We ambled to the beer tent. Kim bought a pint from a local microbrewery for me, and a lemonade for himself.
“I’m glad you got me ale, not cider,” I said with a shudder. “I got pissed on that scrumpy shite last weekend. Never again. Still feel rough.”
Kim chuckled. “We’ve all made that mistake. My mate’s dad used to charge us a score for six pints and a pasty. Didn’t make it past three for years.”
“Did you get the pasty when you got to number six?”
“Something like that. So, you grew up in London?”
“For my sins, yeah.” I set my pint down and glanced around. The festival had picked up after lunch, and was buzzing now. “My dad slept with my mum at a swingers’ party. She had me here, then fucked off back to London, taking me with her. I spent most summers on the farm, but I’m a city boy, really.”
“Wouldn’t know it from your jam sales pitch.”

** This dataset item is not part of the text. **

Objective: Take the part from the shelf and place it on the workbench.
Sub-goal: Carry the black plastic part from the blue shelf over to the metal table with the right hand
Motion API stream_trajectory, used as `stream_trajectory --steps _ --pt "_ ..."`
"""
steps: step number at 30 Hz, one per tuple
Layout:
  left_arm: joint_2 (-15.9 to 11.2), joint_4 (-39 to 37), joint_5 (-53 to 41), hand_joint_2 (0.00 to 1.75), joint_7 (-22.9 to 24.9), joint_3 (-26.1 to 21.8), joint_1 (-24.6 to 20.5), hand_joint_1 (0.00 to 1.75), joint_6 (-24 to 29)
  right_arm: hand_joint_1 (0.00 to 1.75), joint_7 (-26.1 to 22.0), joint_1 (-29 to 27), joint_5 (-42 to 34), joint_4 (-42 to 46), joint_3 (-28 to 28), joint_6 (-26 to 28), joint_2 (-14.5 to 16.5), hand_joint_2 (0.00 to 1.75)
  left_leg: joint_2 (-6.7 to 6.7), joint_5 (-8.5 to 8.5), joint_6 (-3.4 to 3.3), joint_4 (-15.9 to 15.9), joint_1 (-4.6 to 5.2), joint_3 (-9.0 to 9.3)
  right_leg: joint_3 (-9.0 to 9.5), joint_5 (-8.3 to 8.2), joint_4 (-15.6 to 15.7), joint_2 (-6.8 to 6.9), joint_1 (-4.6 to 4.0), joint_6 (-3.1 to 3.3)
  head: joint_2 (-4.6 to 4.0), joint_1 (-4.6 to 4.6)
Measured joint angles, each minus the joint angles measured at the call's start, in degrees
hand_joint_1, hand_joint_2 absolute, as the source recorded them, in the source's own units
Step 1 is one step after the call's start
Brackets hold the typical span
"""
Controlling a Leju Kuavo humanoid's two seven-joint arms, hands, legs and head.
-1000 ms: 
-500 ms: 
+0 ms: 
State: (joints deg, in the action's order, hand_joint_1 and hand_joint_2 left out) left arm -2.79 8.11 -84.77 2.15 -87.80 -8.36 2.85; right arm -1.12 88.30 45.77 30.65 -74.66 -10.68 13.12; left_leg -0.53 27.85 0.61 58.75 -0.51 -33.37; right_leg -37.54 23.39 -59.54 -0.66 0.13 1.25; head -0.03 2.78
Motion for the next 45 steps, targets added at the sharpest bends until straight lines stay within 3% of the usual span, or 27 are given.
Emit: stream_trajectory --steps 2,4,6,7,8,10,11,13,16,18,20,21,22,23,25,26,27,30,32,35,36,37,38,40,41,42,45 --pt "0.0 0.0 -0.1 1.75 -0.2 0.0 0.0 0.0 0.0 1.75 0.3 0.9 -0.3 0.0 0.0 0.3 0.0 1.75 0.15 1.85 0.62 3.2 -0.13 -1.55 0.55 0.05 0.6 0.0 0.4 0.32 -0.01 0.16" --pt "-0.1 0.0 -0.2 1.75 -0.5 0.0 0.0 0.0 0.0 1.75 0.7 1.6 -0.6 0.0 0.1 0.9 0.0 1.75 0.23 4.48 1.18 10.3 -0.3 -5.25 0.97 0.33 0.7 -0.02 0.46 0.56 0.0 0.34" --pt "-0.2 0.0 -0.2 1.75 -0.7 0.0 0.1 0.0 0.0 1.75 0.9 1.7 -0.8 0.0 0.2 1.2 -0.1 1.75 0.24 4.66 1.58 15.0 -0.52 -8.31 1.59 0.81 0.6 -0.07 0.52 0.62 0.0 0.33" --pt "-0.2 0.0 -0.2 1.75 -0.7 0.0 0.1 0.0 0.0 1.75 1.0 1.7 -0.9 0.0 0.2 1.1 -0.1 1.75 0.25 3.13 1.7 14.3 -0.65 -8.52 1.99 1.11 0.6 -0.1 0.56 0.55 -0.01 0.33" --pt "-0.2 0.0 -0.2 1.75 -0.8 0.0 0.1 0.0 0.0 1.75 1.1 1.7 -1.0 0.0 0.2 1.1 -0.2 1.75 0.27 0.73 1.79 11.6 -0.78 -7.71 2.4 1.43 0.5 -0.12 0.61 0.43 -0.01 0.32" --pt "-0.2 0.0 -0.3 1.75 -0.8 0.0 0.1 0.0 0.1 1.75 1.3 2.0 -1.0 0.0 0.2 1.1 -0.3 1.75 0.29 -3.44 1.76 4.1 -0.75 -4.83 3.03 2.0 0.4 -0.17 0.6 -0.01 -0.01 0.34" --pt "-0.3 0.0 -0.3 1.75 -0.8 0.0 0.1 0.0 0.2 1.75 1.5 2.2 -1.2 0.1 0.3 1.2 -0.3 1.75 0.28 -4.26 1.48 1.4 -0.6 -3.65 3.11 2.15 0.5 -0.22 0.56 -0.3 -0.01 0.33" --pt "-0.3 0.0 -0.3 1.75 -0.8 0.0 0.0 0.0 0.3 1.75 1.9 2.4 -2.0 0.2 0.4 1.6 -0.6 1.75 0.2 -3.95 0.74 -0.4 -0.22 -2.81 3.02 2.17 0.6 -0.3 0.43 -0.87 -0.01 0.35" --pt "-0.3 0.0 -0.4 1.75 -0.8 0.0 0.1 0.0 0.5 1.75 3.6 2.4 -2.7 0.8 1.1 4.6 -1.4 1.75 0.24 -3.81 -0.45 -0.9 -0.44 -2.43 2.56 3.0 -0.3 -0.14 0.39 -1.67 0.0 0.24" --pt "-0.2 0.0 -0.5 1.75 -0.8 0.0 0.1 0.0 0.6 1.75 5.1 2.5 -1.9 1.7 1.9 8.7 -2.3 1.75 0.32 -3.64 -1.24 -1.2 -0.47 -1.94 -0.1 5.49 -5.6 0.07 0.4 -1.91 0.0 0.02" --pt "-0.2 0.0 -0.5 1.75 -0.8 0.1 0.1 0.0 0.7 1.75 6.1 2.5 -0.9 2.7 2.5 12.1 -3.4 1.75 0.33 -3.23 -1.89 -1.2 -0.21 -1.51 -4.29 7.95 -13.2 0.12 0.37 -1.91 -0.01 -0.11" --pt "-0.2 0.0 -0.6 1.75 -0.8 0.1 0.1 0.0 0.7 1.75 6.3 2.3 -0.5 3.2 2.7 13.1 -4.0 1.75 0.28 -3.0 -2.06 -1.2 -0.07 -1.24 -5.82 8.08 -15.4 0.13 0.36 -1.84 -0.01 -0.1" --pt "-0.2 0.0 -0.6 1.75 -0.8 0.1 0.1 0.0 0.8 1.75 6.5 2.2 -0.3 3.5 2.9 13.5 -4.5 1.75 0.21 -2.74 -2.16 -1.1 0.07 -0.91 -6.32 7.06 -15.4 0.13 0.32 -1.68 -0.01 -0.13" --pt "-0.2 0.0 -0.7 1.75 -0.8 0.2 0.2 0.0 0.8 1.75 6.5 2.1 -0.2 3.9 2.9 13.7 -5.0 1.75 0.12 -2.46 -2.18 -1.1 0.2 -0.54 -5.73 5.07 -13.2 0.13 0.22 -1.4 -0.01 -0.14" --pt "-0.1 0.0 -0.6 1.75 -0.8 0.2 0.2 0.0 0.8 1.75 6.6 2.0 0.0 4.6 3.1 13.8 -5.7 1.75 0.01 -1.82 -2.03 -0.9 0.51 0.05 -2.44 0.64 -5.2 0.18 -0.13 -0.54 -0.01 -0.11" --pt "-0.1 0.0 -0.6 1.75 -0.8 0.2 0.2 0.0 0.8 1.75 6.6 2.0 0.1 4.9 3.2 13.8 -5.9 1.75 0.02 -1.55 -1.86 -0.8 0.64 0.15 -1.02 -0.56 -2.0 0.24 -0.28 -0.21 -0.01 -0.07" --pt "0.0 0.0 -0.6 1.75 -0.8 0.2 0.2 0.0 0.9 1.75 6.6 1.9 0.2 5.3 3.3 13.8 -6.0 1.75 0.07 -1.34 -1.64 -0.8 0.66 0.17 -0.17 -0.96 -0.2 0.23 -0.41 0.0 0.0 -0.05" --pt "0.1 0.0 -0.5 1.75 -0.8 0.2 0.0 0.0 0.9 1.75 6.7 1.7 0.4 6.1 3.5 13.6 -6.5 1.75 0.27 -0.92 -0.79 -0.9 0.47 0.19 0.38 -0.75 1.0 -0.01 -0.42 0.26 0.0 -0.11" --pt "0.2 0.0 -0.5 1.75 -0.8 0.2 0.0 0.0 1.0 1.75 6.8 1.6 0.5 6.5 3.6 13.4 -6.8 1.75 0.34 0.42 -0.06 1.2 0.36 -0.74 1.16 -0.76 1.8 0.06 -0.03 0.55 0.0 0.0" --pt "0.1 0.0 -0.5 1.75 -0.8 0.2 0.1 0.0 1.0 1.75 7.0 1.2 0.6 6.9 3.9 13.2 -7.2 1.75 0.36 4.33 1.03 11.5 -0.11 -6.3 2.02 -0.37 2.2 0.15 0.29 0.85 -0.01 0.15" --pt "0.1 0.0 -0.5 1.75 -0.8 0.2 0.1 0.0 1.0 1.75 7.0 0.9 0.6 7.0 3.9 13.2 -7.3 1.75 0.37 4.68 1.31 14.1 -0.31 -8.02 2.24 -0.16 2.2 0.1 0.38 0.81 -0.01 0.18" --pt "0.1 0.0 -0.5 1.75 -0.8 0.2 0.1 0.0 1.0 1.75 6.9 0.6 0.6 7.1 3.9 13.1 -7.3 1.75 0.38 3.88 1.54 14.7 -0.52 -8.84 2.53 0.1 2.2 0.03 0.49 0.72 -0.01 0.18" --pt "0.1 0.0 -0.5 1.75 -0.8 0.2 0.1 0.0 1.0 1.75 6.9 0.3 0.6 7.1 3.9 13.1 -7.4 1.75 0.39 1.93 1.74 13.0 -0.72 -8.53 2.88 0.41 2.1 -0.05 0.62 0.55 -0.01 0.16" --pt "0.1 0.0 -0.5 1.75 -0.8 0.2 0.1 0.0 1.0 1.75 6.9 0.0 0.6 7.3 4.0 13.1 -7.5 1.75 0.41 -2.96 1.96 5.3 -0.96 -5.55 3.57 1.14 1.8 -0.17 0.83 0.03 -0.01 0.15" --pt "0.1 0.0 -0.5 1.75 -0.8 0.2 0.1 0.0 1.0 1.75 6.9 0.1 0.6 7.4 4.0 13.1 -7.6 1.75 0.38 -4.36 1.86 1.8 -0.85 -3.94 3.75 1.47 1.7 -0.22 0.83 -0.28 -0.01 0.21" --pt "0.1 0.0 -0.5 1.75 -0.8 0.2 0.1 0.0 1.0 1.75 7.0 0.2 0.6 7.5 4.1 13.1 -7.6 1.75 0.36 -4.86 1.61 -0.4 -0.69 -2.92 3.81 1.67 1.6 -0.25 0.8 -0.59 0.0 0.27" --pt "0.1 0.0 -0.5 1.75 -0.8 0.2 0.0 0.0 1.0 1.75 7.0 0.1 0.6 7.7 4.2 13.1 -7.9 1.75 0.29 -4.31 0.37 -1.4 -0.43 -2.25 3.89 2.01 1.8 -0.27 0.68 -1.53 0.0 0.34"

I chuckled. “My big brothers trained me well. Said I’d end up back here eventually, so I had to learn.”
“And they weren’t wrong, eh?”
I shook my head, waiting for Kim to ask what had happened to make my brothers’ shared prophecy come true, but he didn’t. Instead, he looked over my shoulder at the band getting ready for the afternoon performances. “Is that a bassoon?”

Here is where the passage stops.